We should have learned from South Vietnam that the U.S. is just not very good at nation building, and in fact we did remember that lesson for a time, but then we forgot it again and had to be reminded in places like Iraq and Afghanistan. Even in 2001, when Osama bin Laden escaped into Pakistan and, as it turned out, hid there for ten years with the collusion of the authorities, it should have been quite clear that nation building in that part of the world would fail. Britain and Russia also failed there in the past so we should not regard it as a unique problem, although the U.S. is particularly impatient with long, drawn out wars that end inconclusively.
We can pay people in Afghanistan to be on our side, just like we could pay Iraqis and Vietnamese, although those at the bottom usually end up receiving very little for their services. Generations of children grew up in these countries knowing nothing but war, death and destruction. For example, many of the young Afghans hired to fight for us after 2001 were extremely poor, illiterate, lacking even the most basic education and health care, and they hardly cared which side won the war. That is because they knew all along that whoever won, it would make no difference to them. They also realized that the warlords and drug traffickers who really ran the country were extorting and taking bribes from everyone, including from bin Laden when they allowed him to escape into Pakistan (Stack 26). When the war finally comes to an end, these corrupt elites will mostly have fled the country with their loot, not giving a single thought to the fate of the common people. Meanwhile, they collect their ‘rents’ and live in “sumptuous headquarters”, while caring nothing even about the basic needs of most Afghans (Stack 18). This is a situation that should be very familiar to anyone who remembers South Vietnam and the corrupt oligarchy that run the country in the 1950s and 1960s.
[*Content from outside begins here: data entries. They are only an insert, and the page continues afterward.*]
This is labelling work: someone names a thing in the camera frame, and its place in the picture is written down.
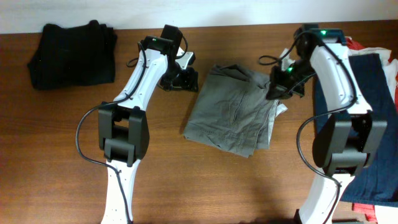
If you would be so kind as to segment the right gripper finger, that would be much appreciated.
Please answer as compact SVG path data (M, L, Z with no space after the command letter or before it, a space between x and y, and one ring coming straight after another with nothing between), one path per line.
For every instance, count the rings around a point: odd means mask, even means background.
M286 93L286 88L283 86L271 84L269 86L269 91L267 92L267 100L285 100L288 98Z
M299 97L305 96L305 84L304 83L298 83L294 85L294 87L290 91L291 95L297 95Z

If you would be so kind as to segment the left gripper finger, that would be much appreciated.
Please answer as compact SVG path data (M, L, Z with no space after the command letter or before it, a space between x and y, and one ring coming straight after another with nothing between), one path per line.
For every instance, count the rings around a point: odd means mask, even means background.
M194 68L187 68L188 74L188 90L193 92L198 92L198 72Z
M182 80L161 80L157 86L164 91L181 91L187 85L186 81Z

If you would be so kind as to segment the grey shorts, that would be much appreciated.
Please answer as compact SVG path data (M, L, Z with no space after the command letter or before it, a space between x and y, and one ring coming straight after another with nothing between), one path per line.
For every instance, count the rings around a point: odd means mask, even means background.
M268 75L238 64L214 65L203 84L183 135L185 139L250 157L268 149L274 121L287 107L268 100Z

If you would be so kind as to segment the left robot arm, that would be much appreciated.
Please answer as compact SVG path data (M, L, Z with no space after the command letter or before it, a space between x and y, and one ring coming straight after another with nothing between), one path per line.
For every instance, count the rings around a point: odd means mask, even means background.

These conditions have improved very little during the ten years that the U.S. has been in Afghanistan, despite the expenditure of tens of billions of dollars and thousands of lives. One experienced journalist who is very familiar with the country saw “no discernible improvement in conditions” at all in ten years (Hamilton-Little 2011). Apart from the contractors and corrupt officials, this country remains one of the poorest in the world, with 80% of adults illiterate and over 50% of children who receive no education at all. Most of the teachers are not even being paid by the government, just as most of the villages and towns destroyed during the wars of the last thirty years have never been rebuilt. Knowing there is no future there, anyone who has the money and the connections to escape simply leaves the country, while those left behind struggle in “harsh conditions. They don’t care who wins the war” (Hamilton-Little 2011).
WORKS CITED
Hamilton-Little, Magsie. Back to Afghanistan. The Daily Beast, October 6, 2011.
http://www.thedailybeast.com/articles/2011/10/06/afghanistan-ten-years-after-the-start-of-war.html
Stack, Megan K. Every Man in this Village is a Liar: An Education on War. Doubleday, 2010.